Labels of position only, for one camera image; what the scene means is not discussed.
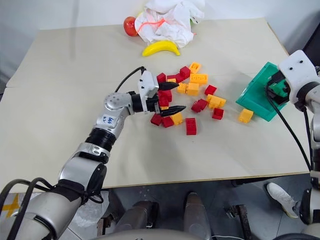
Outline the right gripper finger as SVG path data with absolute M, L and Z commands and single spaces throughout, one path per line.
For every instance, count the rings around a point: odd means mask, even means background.
M 282 72 L 279 70 L 275 74 L 269 77 L 268 84 L 278 84 L 282 81 Z
M 271 93 L 270 98 L 279 106 L 288 102 L 288 95 L 280 96 L 280 95 Z

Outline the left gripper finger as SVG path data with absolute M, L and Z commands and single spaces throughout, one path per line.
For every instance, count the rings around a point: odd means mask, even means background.
M 175 115 L 177 113 L 180 113 L 185 108 L 186 108 L 186 106 L 184 106 L 184 105 L 174 105 L 174 106 L 170 106 L 168 109 L 160 110 L 159 114 L 162 117 L 169 117 L 169 116 Z
M 158 84 L 158 91 L 169 91 L 179 86 L 176 82 L 160 82 Z

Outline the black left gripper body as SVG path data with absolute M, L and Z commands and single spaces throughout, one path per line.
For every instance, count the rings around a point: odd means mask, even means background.
M 146 106 L 148 112 L 160 113 L 159 96 L 156 93 L 153 97 L 148 97 L 146 100 Z

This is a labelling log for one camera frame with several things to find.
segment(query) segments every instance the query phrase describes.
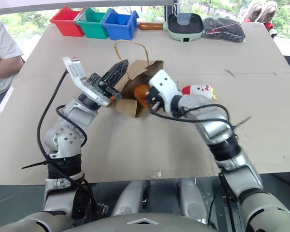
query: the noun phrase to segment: plastic storage bin
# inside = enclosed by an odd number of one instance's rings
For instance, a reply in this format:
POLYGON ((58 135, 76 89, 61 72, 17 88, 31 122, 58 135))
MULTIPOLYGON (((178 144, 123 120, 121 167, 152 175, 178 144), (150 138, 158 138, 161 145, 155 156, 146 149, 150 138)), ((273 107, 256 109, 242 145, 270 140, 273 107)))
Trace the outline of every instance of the plastic storage bin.
POLYGON ((85 7, 81 11, 74 11, 67 6, 63 6, 50 22, 56 24, 62 35, 82 37, 84 32, 79 25, 75 24, 75 19, 84 10, 85 7))
POLYGON ((107 29, 112 40, 132 40, 137 28, 136 11, 131 15, 118 14, 114 9, 109 9, 104 17, 102 25, 107 29))
POLYGON ((89 38, 106 39, 108 33, 106 28, 101 24, 105 13, 95 12, 87 7, 83 13, 81 13, 75 23, 80 25, 85 35, 89 38))

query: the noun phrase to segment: green bin
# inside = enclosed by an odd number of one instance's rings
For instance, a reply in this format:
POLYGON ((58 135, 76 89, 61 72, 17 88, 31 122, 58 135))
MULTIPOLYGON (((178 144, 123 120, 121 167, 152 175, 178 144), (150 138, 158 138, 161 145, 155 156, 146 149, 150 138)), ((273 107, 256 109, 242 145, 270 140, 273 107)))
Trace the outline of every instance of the green bin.
POLYGON ((75 20, 75 23, 81 26, 87 37, 106 39, 108 37, 108 33, 101 24, 104 16, 105 13, 95 12, 91 8, 87 7, 75 20))

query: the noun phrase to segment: brown paper bag
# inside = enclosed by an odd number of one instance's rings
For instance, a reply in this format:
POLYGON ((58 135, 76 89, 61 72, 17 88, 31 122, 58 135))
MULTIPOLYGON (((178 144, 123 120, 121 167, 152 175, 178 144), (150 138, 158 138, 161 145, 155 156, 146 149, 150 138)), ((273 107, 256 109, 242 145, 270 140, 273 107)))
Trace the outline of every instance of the brown paper bag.
POLYGON ((126 74, 115 85, 115 88, 120 92, 122 98, 118 101, 113 101, 109 107, 114 108, 116 111, 123 114, 130 115, 132 117, 137 116, 137 112, 142 107, 138 101, 134 98, 134 89, 138 85, 148 84, 149 80, 161 69, 163 69, 163 61, 149 61, 148 52, 146 48, 132 41, 119 40, 114 44, 115 52, 122 60, 117 44, 121 42, 133 43, 144 48, 147 60, 136 60, 130 64, 127 68, 126 74))

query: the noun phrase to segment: person
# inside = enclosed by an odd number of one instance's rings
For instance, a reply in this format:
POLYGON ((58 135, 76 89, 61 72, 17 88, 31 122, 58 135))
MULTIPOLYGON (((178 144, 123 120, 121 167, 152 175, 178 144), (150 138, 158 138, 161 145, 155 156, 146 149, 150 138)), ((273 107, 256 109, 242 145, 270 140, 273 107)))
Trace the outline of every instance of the person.
POLYGON ((239 13, 238 21, 263 23, 271 37, 274 38, 277 35, 277 30, 274 29, 271 21, 277 12, 277 7, 275 1, 263 3, 261 0, 253 0, 248 7, 241 9, 242 13, 239 13))
POLYGON ((0 21, 0 103, 24 62, 22 51, 0 21))

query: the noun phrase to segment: cardboard surface
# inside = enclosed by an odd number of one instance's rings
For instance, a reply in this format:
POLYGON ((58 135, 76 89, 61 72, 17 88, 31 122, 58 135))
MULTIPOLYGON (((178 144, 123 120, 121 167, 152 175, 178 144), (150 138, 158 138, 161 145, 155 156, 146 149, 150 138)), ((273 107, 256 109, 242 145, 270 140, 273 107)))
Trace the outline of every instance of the cardboard surface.
MULTIPOLYGON (((243 28, 244 44, 204 38, 181 43, 165 31, 139 30, 135 41, 146 46, 150 60, 164 60, 166 71, 181 87, 205 83, 214 87, 217 103, 229 109, 233 124, 252 116, 236 133, 259 172, 290 171, 290 67, 262 24, 243 28)), ((142 51, 135 51, 138 48, 118 47, 130 62, 143 59, 142 51)), ((64 71, 61 57, 79 57, 87 74, 103 75, 118 61, 113 49, 109 39, 64 37, 49 26, 15 79, 0 115, 0 184, 44 184, 45 166, 21 167, 43 160, 36 126, 64 71)), ((42 124, 42 138, 57 119, 55 107, 80 93, 67 75, 42 124)), ((218 173, 212 154, 188 123, 146 111, 132 118, 101 108, 86 132, 82 166, 89 182, 218 173)))

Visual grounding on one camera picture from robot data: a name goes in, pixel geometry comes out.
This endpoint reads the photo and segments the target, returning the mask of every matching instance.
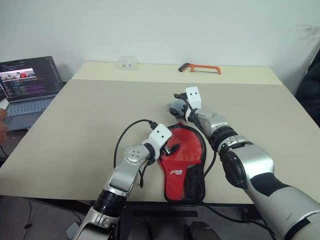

▸ **PROBLEM**
All that should be returned is the run of lines from the start of the entries above to the line bearing "Outline the right", each exact, with pictures omitted.

▸ **SOLUTION TO THE EXERCISE**
Labels of position only, for one camera image; what the scene means is not discussed.
Outline the right gripper finger as SVG path data with absolute M, L and Z commands and single spaces throughout, one path per line.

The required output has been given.